Find and copy each line in the material below where the string "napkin" occurs.

◆ ◆ ◆ ◆ ◆ ◆ ◆

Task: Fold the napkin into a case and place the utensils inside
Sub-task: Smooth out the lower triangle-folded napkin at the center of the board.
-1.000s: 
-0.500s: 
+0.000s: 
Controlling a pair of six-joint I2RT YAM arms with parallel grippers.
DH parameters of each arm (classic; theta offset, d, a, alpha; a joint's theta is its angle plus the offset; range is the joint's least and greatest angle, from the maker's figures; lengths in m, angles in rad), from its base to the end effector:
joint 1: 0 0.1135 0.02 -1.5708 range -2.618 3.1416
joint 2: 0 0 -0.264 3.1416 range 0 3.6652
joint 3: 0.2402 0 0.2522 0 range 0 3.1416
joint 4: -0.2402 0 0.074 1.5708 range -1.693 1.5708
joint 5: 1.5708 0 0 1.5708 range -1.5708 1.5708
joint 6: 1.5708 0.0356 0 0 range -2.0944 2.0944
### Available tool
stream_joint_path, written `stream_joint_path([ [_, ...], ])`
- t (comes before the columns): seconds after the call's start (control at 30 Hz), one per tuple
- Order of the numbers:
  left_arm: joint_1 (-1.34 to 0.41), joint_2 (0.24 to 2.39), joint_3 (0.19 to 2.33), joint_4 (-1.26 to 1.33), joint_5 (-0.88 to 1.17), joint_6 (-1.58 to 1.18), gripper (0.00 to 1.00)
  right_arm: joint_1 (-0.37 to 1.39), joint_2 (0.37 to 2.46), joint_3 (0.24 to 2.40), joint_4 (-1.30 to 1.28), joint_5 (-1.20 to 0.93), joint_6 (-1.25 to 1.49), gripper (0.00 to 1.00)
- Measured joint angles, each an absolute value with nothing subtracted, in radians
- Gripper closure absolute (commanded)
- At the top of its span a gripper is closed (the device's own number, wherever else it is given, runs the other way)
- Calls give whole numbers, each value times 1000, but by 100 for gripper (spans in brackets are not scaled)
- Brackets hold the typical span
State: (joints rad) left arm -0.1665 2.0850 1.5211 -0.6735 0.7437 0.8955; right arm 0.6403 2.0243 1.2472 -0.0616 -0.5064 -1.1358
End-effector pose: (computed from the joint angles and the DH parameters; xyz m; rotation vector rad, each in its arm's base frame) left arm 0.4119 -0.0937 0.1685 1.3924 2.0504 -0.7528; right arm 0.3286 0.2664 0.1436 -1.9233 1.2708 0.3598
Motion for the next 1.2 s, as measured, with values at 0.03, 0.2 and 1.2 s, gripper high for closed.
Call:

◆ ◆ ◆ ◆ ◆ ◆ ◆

TASK RESULT:
Task: Fold the napkin into a case and place the utensils inside
Sub-task: Smooth out the lower triangle-folded napkin at the center of the board.

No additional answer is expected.